**Prompt**
A complete response lists each line of the data below that includes the word "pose".

*** Dataset section

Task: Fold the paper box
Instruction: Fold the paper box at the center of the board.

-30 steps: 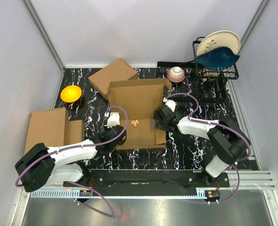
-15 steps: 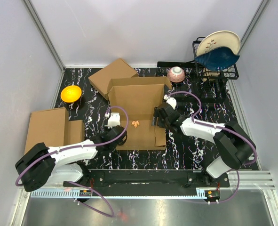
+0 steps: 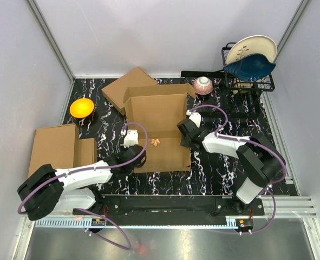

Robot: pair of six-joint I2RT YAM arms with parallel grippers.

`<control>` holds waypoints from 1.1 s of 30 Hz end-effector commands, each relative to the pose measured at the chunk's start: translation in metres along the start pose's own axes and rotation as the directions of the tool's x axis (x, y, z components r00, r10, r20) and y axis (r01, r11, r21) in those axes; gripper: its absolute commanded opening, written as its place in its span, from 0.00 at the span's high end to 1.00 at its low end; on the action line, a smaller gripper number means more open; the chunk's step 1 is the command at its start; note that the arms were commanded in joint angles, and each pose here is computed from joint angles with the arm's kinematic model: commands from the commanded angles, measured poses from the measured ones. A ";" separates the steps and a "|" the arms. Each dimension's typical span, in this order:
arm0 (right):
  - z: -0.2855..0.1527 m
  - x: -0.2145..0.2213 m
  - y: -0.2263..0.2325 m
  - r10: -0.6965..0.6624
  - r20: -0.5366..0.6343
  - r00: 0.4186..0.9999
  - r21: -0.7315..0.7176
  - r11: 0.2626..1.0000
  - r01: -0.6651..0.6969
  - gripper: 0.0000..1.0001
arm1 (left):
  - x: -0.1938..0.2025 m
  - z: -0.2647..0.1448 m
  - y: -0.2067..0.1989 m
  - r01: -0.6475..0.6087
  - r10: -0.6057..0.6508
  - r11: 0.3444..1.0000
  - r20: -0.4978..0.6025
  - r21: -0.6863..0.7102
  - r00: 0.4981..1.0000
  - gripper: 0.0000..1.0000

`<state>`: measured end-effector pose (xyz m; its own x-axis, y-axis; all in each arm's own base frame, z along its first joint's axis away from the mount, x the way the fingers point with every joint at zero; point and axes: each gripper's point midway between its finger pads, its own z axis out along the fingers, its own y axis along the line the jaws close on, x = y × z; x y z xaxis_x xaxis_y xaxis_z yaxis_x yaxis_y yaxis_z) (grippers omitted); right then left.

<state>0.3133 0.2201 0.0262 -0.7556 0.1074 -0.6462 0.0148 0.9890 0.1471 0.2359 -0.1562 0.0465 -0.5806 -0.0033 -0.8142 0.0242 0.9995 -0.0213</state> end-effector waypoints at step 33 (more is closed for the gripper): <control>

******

**Answer to this task**
`<control>` holds waypoints from 1.1 s of 30 Hz end-effector commands, each relative to the pose measured at the chunk's start: translation in metres along the start pose's own axes and rotation as the directions of the tool's x axis (x, y, z components r00, r10, r20) and y axis (r01, r11, r21) in those axes; gripper: its absolute commanded opening, written as its place in its span, from 0.00 at the span's high end to 1.00 at its low end; on the action line, a smaller gripper number means more open; the chunk's step 1 is the command at its start; note that the arms were commanded in joint angles, and each pose here is computed from joint angles with the arm's kinematic model: commands from the commanded angles, measured poses from the measured ones. A ";" separates the steps and a "|" the arms. Each dimension's typical span, in this order:
`<state>`: measured end-effector pose (xyz m; its own x-axis, y-axis; all in each arm's own base frame, z along its first joint's axis away from the mount, x the way the fingers point with every joint at zero; point and axes: each gripper's point midway between its finger pads, its own z axis out along the fingers, its own y axis along the line the jaws close on, x = y × z; x y z xaxis_x xaxis_y xaxis_z yaxis_x yaxis_y yaxis_z) (grippers omitted); right then left.

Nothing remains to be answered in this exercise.